Table 3 shows that UMF cloths wetted with water or any one of the copper-based formulations (150 ppm) are very effective at removing MRSA, ACCB and C. difficile spores from laminate surfaces. Storage of the cloths for 16 h at room temperature did not affect survival of the bacteria or spores, since all of the bacteria and spores used to contaminate the board surfaces were recovered as cfu from the UMF cloths wetted with water. In contrast, the UMF cloths wetted with any of the copper-based formulations contained no viable MRSA, ACCB or C. difficile spores since no cfu developed from the eluents of these cloths. These results suggest that pre-treatment of UMF cloths with any of these copper-based formulations would reduce the risk of inadvertent healthcare-related contamination.
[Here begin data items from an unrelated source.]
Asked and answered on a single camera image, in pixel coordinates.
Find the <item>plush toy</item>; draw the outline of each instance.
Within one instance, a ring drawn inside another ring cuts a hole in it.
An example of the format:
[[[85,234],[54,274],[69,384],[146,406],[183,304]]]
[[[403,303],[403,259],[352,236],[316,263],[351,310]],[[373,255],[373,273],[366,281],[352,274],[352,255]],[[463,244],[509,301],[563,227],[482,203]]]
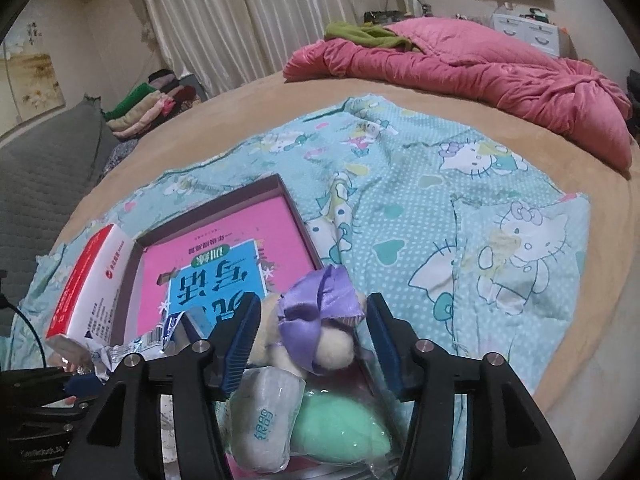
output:
[[[262,320],[249,364],[275,366],[298,377],[346,368],[353,362],[351,328],[366,311],[347,270],[328,266],[300,279],[283,296],[262,300]]]

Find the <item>purple ribbon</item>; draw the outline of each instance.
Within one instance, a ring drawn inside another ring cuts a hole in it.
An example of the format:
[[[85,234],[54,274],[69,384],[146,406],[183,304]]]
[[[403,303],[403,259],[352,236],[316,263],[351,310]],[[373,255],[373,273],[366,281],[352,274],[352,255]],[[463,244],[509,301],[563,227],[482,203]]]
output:
[[[319,375],[314,361],[324,320],[359,321],[364,313],[343,266],[313,270],[298,280],[278,302],[278,327],[292,361]]]

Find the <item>blue book cover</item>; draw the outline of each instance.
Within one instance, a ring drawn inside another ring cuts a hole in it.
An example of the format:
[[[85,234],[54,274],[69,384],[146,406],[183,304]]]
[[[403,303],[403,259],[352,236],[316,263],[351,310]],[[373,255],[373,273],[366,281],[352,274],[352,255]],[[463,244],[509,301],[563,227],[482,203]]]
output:
[[[164,342],[171,338],[183,312],[198,337],[207,338],[217,323],[234,315],[245,292],[264,298],[266,286],[258,258],[255,241],[247,240],[199,254],[190,266],[180,269],[169,281]]]

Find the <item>curtain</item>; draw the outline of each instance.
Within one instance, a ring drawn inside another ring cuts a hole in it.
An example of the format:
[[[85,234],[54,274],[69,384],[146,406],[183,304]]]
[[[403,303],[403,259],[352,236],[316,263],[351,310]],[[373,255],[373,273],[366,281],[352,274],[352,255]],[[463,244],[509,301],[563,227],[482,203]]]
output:
[[[329,22],[356,23],[353,0],[245,0],[268,69],[277,72],[293,51],[324,35]]]
[[[162,56],[209,96],[281,70],[330,21],[356,23],[354,0],[145,0]],[[371,5],[380,6],[380,0]]]

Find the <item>light blue blanket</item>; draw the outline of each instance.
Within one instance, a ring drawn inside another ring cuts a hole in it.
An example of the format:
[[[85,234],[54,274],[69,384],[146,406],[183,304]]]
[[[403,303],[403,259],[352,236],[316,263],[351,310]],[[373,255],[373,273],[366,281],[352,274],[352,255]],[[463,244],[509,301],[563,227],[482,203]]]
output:
[[[586,252],[589,203],[463,124],[351,98],[168,171],[43,256],[23,310],[44,332],[88,238],[117,222],[137,237],[185,210],[279,173],[324,262],[382,292],[395,316],[447,351],[504,354],[534,390],[567,329]],[[358,327],[371,348],[366,325]],[[22,323],[4,366],[38,365]],[[382,384],[380,370],[372,373]],[[410,406],[386,395],[400,428]],[[463,399],[452,477],[462,466]]]

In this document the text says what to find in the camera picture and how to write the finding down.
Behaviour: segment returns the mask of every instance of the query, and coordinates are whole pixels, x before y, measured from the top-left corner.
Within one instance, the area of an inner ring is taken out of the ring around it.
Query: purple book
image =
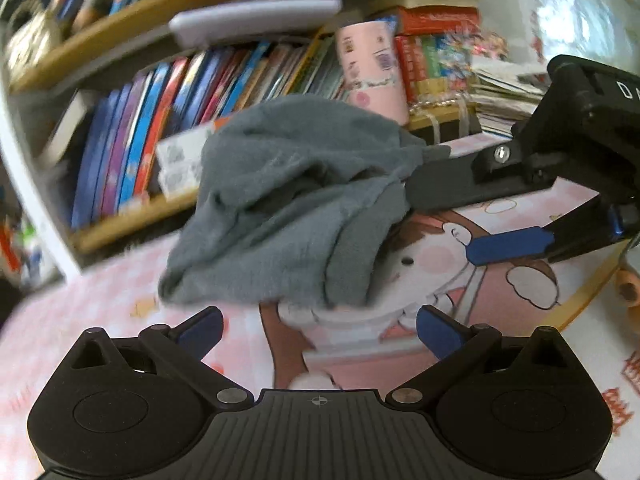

Our results demonstrate that all three copper-based formulations are potently biocidal for several organisms highly relevant to HAI. The biocidal activity of copper has been appreciated for several thousands of years and it continues to be used in Bordeaux mixture for the protection of late season harvest grapes from fungi, such as Coniella petrakii and Guignardia bidwellii.19 These biocidal properties have prompted further work to adapt copper for use in healthcare environments. Thus, Keevil et al.12–14 have reported on the biocidal properties of solid copper surfaces for M tuberculosis, MRSA and Escherichia coli, and a novel technology for weaving copper into textiles now also exists.20
Several mechanisms and target sites of action have been proposed for this very broad spectrum of biocidal activity. Firstly, copper is a highly redox-active metallo-ion that promotes membrane lipid peroxidation which in turn damages bacterial plasma membrane integrity.21 Secondly, copper binds and disorders helical DNA by engaging this structure at two different binding sites, explaining its activity against a wide range of viruses.22 Thirdly, copper facilitates free radical-mediated degradation of proteins, which includes on the one hand oxidation of specific amino acid residues, and on the other hand degradation of sulphydryl moieties.23 It has been reported, however, that copper does not cause significant oxidative damage to E. coli DNA.24 We are currently investigating the relative contribution of each of these mechanisms to our results. In this respect, we have found using flow cytometry that CuAL42 causes a rapid collapse of ACCB membrane potential.
Copper added to animal feed can promote resistance.25 Accordingly, we are undertaking experiments examining the potential of these copper formulations to induce resistance.
Regardless of these currently incompletely understood biocidal mechanisms, we believe that these three copper-based formulations may have several important applications in mitigating against HAIs. This would seem all the more relevant in view of their demonstrated activity against C. difficile spores, and the high probability that they have virucidal activity.22
Acknowledgements
Remedy Research Ltd contracted and funded this research on its proprietary and patented copper-based formulations.
Transparency declarations
S. S. H. and T. J. H. are employees of Remedy Research Ltd. S. S. H. owns shares in Remedy Research Ltd.